Kona Haque, commodities analyst at Macquarie, said: "Raw sugar prices below the 18 cents a pound level would represent very good value considering current tightness in the global market. However, buyers will want to see some signs of prices stabilising before they return."
Macquarie said Egypt, Mexico and Indonesia would need to buy soon and noted that China and Thailand had seen much weaker than expected production this year. "Russia, also, has had a very poor crop this year so imports should rise, particularly after the current import tariff ends in May," said Ms Haque.

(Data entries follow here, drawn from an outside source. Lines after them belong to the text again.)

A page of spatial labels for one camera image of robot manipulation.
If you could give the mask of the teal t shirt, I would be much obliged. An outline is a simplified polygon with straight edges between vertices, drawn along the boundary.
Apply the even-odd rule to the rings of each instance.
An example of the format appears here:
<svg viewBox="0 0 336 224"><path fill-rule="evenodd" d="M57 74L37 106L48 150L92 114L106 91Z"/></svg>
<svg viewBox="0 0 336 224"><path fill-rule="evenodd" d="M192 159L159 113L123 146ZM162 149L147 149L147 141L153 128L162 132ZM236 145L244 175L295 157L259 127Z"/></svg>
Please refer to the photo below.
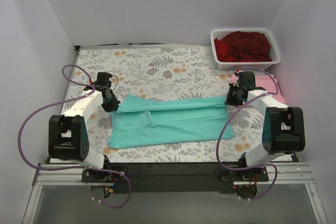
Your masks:
<svg viewBox="0 0 336 224"><path fill-rule="evenodd" d="M224 97L155 101L128 95L111 113L115 149L234 137Z"/></svg>

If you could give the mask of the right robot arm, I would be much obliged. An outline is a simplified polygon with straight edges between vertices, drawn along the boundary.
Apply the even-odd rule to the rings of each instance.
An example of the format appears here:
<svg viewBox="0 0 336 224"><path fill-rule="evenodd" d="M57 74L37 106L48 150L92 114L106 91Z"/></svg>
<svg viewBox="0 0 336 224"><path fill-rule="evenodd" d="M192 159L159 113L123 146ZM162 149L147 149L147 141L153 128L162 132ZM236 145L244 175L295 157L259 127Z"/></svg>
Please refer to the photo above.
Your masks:
<svg viewBox="0 0 336 224"><path fill-rule="evenodd" d="M236 170L242 180L251 180L257 168L275 158L301 152L306 146L303 110L277 101L266 90L229 85L226 105L243 108L251 105L263 117L261 143L238 160Z"/></svg>

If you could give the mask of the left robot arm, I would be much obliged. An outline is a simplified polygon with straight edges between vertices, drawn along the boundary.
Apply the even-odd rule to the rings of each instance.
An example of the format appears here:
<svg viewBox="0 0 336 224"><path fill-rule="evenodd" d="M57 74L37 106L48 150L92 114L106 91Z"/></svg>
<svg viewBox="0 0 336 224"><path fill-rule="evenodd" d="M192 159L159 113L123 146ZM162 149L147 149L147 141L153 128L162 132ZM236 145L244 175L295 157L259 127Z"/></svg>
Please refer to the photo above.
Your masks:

Brazil is the world's largest sugar producer and some Brazilian mills should start processing the harvest within days, ahead of the official start of the production season in April.
However, the very sharp fall in prices in recent weeks has reduced the incentive for producers to start early, particularly as sugar yields improve later in the season.
Datagro, the Brazilian consultancy, recently predicted that Brazil could produce about 37.3m tonnes of sugar in the 2010/11 season, up 12.7 per cent on the estimated 33.1m tonnes produced in 2009/10 when the harvest was badly affected by wet weather.
David Sadler, a senior sugar dealer at Sucden Financial, the London-based broker, said that with the market falling so fast, "end buyers are probably tempted to wait and expect lower prices soon".
Trafigura, the Swiss-based commodities trader, said yesterday that it had closed a new syndicated credit facility at $2.32bn after it was significantly oversubscribed, up from a launch target of $1.5bn.
"The support received from the banking community demonstrates the banks' long-term confidence in Trafigura's business model," said Pierre Lorinet, chief financial officer. Trafigura is also sounding out investors about a possible bond issue, its first.